8. APPROPRIATIONS:
House subpanel votes to cut funding for oil speculation regulators
Published:
A House Appropriations subpanel today voted along party lines to turn down an amendment that would fully fund the federal agency charged with regulating speculation in the oil and gas futures markets.
Rep. Rosa DeLauro (D-Conn.) today offered the measure to boost funding for the Commodity Futures Trading Commission in the fiscal 2013 agriculture spending bill. Members of the Agriculture, Rural Development, and Food and Drug Administration Appropriations Subcommittee voted down the amendment 8-5, then passed the appropriations bill by voice vote.
The bill, which in total provides $19.4 billion in discretionary spending for agriculture and related agencies, will go to the full House Appropriations Committee for a vote. The legislation's discretionary funding would be $365 million, or 1.8 percent, below current levels.
It would provide $180 million for the CFTC, $25 million below current levels.

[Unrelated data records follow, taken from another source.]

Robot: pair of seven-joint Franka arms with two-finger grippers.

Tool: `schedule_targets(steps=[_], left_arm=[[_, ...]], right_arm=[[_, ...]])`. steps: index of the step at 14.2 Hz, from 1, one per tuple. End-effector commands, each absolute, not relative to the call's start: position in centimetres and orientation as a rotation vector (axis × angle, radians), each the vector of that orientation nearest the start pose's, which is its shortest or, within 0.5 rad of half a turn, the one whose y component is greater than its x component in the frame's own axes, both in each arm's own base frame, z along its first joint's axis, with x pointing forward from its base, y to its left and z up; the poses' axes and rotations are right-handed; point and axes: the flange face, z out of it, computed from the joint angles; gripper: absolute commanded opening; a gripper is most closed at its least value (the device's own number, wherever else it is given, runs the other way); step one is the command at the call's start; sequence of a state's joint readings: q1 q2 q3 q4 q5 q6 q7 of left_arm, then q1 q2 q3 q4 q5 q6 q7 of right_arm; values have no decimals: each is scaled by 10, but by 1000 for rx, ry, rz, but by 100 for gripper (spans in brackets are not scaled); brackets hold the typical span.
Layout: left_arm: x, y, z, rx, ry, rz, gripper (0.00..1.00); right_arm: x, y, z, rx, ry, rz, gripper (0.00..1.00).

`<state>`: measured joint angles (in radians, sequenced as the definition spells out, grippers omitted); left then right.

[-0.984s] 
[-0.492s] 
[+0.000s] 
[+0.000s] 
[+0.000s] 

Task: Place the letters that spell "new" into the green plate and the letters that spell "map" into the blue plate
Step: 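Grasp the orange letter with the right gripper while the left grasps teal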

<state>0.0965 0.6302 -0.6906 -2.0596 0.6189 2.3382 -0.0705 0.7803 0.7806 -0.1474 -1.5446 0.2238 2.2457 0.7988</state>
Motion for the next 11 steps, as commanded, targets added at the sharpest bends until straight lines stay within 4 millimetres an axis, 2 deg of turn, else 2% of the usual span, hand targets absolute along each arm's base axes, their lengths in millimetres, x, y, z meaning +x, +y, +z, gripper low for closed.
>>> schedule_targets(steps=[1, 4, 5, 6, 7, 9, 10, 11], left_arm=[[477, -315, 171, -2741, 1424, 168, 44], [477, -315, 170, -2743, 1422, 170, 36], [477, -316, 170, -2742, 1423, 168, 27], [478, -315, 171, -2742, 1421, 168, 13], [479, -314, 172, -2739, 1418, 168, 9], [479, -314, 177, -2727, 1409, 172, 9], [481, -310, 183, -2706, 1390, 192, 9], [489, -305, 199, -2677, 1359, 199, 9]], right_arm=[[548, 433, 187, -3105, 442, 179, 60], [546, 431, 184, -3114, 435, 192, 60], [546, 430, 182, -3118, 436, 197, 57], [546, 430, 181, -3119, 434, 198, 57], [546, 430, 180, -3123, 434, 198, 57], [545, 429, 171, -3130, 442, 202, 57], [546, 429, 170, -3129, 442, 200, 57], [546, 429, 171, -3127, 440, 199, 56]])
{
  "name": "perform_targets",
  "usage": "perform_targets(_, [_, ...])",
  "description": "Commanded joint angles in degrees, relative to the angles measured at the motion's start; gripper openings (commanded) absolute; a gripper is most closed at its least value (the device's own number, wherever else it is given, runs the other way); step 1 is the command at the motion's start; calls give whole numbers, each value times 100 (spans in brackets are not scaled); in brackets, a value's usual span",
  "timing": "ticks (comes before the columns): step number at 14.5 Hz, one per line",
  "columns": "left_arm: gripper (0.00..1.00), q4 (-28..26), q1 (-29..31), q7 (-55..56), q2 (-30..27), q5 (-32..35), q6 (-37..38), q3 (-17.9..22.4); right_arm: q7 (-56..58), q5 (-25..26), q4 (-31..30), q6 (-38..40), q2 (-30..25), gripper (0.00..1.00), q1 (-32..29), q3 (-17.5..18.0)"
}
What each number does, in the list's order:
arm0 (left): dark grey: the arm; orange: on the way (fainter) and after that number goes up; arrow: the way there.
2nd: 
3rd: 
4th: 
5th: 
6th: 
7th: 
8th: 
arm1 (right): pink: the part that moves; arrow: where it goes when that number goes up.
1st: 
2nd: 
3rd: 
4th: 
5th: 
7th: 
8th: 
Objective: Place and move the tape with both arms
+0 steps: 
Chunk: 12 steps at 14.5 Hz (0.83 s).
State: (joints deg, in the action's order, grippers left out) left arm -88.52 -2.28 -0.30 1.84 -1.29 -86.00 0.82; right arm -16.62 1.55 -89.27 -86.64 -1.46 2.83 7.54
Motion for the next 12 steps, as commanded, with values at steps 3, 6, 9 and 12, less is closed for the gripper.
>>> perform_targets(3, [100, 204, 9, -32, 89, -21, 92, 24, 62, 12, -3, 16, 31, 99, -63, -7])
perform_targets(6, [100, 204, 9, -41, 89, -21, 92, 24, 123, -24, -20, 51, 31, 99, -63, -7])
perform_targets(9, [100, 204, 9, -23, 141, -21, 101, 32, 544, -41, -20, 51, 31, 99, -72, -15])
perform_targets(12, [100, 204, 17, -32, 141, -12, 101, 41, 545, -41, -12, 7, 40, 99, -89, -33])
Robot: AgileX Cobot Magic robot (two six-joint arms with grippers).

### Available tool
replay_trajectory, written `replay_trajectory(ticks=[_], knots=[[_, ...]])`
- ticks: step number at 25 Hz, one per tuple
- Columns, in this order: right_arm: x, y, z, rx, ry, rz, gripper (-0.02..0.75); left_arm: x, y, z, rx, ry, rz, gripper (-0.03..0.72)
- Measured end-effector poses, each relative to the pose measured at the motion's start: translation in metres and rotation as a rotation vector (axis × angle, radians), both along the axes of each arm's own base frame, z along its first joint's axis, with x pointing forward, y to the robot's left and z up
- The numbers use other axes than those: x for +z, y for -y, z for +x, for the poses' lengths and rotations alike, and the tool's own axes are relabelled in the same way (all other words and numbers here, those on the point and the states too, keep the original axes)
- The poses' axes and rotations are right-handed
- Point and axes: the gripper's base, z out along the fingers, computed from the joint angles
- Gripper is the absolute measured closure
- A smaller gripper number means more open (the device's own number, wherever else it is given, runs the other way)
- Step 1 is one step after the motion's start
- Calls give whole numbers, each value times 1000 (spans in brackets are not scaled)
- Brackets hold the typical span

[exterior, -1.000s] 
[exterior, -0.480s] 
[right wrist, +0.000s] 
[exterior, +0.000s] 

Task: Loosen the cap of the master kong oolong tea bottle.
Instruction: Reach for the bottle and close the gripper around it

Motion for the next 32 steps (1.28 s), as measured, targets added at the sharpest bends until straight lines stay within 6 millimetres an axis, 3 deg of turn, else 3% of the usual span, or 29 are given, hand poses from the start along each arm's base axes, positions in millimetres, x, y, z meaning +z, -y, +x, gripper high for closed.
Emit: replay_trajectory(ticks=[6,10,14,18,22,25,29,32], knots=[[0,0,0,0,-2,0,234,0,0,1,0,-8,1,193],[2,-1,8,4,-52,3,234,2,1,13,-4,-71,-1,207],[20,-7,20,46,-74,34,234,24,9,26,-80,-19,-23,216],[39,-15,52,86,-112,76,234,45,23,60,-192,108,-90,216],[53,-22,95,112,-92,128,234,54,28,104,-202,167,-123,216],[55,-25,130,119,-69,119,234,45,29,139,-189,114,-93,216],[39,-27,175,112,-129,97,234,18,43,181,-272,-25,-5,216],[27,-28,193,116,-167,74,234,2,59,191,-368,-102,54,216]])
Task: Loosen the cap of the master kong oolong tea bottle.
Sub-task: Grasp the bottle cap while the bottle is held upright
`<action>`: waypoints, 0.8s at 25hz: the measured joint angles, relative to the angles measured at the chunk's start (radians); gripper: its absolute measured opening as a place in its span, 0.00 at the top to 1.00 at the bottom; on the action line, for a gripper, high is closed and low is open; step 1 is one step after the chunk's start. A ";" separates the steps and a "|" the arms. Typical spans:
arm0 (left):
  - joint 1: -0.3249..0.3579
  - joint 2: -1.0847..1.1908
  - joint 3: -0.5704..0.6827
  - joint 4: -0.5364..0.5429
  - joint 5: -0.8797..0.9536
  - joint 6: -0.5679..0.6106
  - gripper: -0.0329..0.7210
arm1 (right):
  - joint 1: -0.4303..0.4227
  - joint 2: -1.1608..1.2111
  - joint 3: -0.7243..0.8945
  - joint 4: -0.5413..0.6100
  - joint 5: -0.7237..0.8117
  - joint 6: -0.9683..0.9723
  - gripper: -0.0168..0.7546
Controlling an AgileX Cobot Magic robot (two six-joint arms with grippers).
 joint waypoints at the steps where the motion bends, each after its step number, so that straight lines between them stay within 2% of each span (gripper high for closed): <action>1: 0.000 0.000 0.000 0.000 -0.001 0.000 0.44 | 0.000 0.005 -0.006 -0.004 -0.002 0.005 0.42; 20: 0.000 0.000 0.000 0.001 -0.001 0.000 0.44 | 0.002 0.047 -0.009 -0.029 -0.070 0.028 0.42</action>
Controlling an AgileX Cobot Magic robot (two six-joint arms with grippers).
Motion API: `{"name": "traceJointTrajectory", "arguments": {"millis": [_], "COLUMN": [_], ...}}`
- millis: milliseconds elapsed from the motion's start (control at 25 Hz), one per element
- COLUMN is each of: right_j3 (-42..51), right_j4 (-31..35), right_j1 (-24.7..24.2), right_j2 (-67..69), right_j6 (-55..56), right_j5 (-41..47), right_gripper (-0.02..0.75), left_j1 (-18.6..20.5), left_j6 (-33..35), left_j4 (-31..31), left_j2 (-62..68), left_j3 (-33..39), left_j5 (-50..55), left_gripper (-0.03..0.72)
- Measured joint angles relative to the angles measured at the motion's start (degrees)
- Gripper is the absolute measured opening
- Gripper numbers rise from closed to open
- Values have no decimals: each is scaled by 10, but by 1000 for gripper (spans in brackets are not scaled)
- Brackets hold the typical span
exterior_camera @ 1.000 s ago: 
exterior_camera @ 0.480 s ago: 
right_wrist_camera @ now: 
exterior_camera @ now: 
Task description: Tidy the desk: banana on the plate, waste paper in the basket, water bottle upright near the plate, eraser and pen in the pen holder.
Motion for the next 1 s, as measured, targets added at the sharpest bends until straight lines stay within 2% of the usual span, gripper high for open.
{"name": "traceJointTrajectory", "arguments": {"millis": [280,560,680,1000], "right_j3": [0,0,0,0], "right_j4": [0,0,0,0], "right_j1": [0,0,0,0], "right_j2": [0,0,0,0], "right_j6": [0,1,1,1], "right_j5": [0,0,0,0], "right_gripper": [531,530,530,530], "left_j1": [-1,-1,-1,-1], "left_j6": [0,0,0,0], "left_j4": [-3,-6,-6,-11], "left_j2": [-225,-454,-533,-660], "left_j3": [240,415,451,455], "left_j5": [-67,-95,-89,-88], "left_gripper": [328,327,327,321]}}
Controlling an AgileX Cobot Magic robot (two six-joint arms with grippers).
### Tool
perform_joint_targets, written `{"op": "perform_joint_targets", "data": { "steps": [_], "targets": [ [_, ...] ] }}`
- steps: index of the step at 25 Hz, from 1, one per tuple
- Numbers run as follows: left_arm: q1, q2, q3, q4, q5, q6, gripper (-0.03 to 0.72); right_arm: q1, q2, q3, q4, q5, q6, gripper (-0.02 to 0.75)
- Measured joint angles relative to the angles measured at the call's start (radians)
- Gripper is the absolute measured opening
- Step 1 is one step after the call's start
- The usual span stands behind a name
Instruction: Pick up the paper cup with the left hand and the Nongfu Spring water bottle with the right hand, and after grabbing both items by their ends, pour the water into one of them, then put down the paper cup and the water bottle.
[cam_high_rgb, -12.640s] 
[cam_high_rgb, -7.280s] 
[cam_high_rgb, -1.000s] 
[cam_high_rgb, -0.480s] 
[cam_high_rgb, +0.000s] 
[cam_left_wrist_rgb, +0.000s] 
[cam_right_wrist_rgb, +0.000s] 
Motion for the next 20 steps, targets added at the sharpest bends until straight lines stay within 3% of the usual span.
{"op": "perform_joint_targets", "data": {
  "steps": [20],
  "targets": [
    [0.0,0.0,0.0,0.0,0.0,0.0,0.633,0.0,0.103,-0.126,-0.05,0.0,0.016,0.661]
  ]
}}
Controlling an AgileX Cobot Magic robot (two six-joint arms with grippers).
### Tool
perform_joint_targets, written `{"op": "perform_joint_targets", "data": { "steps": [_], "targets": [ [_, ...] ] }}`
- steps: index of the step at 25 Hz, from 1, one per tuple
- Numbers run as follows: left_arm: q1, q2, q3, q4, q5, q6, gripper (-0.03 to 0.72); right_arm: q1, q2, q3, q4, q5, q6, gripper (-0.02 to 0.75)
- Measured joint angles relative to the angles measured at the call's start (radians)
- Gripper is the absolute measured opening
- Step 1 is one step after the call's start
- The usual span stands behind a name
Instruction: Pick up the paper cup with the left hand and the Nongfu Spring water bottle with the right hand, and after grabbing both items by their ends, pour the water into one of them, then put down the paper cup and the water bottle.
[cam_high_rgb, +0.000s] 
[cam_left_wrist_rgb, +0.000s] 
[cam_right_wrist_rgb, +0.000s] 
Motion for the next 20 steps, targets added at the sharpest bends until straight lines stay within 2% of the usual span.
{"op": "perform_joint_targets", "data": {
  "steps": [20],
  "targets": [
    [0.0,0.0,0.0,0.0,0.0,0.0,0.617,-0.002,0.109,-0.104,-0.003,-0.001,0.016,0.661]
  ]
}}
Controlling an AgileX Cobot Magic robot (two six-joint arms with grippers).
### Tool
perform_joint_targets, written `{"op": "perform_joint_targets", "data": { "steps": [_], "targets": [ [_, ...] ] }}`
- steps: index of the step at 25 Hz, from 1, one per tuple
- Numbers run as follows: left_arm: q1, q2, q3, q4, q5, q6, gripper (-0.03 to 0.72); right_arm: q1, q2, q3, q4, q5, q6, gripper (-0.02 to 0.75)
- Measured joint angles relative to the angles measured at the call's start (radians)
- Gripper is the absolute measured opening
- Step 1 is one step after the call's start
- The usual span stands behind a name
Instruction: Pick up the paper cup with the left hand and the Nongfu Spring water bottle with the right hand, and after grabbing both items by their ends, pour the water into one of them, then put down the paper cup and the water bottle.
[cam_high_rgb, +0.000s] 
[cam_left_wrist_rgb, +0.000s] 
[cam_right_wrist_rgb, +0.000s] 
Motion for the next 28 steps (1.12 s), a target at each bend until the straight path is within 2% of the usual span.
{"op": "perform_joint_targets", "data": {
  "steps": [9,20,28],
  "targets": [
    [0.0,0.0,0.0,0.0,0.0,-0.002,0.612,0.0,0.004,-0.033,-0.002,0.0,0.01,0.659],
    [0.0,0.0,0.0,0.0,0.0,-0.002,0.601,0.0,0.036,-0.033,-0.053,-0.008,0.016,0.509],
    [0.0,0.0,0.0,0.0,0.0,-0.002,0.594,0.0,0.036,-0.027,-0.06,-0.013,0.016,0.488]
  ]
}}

By not providing the full $308 million that the Obama administration requested for the commission, the bill "sets up the CFTC for failure," DeLauro said.
Her concerns were echoed by the subpanel's three other Democratic members and by Rep. Norm Dicks (D-Wash.), the ranking member of the full Appropriations Committee, who sat in on the hearing.
CFTC Chairman Gary Gensler has defended the budget request, which would be a 50 percent increase over the commission's current funding level of $205 million. The commission, he told subpanel members at hearings earlier this year, needs the increase to carry out the 2010 Dodd-Frank Wall Street Reform and Consumer Protection Act.
The act requires the CFTC to regulate the derivatives market and set position limits to curb excessive speculation in futures markets, including in the oil and gas markets.
Democrats have repeatedly pointed to speculation as a leading factor in soaring gas prices. They have warned that decreasing the CFTC's budget could make the country susceptible to the same kind of financial crisis that gripped the country in 2008.
"We ought to make the CFTC whole so it can do what it's designated to do in law," said Rep. Sam Farr (D-Calif.), ranking member on the Appropriations subpanel.
The amendment by DeLauro included no cuts to offset the proposed increase. The Connecticut Democrat said that if House Republicans had kept to the budget deal agreed on last year, there would be funding for the requested increase.
The subpanel's chairman, Rep. Jack Kingston (R-Ga.), countered that the CFTC's budget has increased 85 percent since 2008. He questioned whether speculation led to an increase in gas prices, noting that studies reached differing conclusions.
He also said the CFTC was not making use of electronics and digital tools to monitor the markets and instead hiring unneeded manpower.
"We need a new cop on the beat, but that new cop is electronics," Kingston said, "and we have given them more than adequate money for IT and lassoed it off to be used only for IT, and yet that account keeps getting robbed for personnel. We do have a philosophical disagreement on the way the CFTC is using its resources."